In der Praxis ist gelegentlich (und insbesondere derzeit) zu beobachten, dass bei einem Share Deal ein sog. negativer Kaufpreis vereinbart wird. Dies bedeutet, dass der Käufer nicht nur die Unternehmensanteile, sondern – zusätzlich – einen Geldbetrag vom Verkäufer erhält (= Zuzahlung). Dies kommt i. d. R. dann vor, wenn für die Beteiligung, deren Anteile Gegenstand des Share Deals sind, negative Ertragserwartungen bestehen und sie ggf. darüber hinaus ein negatives Eigenkapital aufweist; es sei denn, dass (ausnahmsweise) ein günstiger Gelegenheitskauf vorliegt.

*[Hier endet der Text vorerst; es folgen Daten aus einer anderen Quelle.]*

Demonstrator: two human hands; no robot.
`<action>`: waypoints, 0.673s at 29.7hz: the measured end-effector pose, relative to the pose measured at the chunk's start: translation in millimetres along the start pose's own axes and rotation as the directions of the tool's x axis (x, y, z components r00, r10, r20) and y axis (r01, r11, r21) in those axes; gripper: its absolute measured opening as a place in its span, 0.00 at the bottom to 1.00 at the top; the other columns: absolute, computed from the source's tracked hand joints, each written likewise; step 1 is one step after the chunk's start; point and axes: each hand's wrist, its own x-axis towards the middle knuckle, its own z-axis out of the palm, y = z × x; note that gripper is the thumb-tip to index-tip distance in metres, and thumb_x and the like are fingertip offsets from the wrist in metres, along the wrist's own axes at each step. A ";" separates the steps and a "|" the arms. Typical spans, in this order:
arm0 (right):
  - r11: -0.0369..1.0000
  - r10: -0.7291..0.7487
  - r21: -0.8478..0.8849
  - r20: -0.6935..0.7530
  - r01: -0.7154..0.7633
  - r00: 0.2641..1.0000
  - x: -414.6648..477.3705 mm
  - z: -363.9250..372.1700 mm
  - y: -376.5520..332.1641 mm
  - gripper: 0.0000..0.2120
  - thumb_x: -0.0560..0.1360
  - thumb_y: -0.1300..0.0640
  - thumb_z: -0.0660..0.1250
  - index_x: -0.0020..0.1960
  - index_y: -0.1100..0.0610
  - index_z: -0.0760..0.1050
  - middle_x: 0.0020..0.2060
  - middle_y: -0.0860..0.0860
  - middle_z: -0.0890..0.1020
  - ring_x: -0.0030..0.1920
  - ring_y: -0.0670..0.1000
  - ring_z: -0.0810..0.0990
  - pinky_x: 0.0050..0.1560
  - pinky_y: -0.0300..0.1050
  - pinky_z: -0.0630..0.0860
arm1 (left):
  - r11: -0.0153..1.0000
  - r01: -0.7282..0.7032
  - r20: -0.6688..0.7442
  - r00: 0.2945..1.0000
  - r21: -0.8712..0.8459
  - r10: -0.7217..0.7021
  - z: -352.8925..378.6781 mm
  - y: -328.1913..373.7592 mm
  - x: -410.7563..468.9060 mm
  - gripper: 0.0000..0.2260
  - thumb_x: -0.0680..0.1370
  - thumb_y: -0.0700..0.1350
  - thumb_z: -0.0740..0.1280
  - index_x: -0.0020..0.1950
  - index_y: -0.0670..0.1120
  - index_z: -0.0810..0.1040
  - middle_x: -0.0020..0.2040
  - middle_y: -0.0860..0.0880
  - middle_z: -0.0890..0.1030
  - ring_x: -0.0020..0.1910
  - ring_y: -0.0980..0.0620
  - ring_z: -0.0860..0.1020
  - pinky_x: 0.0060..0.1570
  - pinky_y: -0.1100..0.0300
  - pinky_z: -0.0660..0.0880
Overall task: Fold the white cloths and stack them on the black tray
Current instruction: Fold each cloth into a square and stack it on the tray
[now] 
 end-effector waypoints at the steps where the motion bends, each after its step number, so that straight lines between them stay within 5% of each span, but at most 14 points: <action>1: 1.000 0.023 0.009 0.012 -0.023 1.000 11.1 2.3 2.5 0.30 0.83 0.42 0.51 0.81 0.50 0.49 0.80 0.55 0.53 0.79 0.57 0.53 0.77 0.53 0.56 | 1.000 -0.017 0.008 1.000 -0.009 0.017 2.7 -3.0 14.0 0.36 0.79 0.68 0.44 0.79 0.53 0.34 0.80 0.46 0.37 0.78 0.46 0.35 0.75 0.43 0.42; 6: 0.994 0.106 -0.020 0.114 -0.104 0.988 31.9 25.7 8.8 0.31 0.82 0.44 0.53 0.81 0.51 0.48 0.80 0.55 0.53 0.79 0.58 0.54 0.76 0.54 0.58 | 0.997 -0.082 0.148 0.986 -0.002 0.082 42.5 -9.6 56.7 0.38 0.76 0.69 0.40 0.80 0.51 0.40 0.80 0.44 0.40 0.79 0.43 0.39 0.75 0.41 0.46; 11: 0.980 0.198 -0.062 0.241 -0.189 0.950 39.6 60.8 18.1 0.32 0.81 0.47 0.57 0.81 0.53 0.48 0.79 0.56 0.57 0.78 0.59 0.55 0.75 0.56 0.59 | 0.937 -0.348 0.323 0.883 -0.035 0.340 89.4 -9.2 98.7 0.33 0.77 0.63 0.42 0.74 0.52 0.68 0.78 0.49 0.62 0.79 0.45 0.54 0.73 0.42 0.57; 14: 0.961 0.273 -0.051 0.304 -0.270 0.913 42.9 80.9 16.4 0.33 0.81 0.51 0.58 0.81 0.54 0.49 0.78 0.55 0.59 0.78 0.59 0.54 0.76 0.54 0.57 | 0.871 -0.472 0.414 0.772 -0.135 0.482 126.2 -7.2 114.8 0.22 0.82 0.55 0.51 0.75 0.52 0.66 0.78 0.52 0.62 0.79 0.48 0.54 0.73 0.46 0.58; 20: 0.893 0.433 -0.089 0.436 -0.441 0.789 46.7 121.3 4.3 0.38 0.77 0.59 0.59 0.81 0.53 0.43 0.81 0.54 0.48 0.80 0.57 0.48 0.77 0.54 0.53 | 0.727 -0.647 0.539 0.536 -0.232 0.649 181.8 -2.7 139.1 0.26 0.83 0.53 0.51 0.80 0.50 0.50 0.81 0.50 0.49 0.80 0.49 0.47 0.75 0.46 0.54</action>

Aus Sicht des Käufers ist fraglich, wie der Erwerb der Unternehmensanteile und die erhaltene Zuzahlung handelsrechtlich abzubilden sind.

 
Hinweis

Negative Kaufpreise treten nicht zwingend im Zusammenhang mit einem Share Deal auf, sondern sind auch im Zusammenhang mit dem Erwerb anderer Vermögensgegenstände (z. B. eines Grundstücks) zu beobachten. In diesen Fällen gelten die hier gemachten Ausführungen analog.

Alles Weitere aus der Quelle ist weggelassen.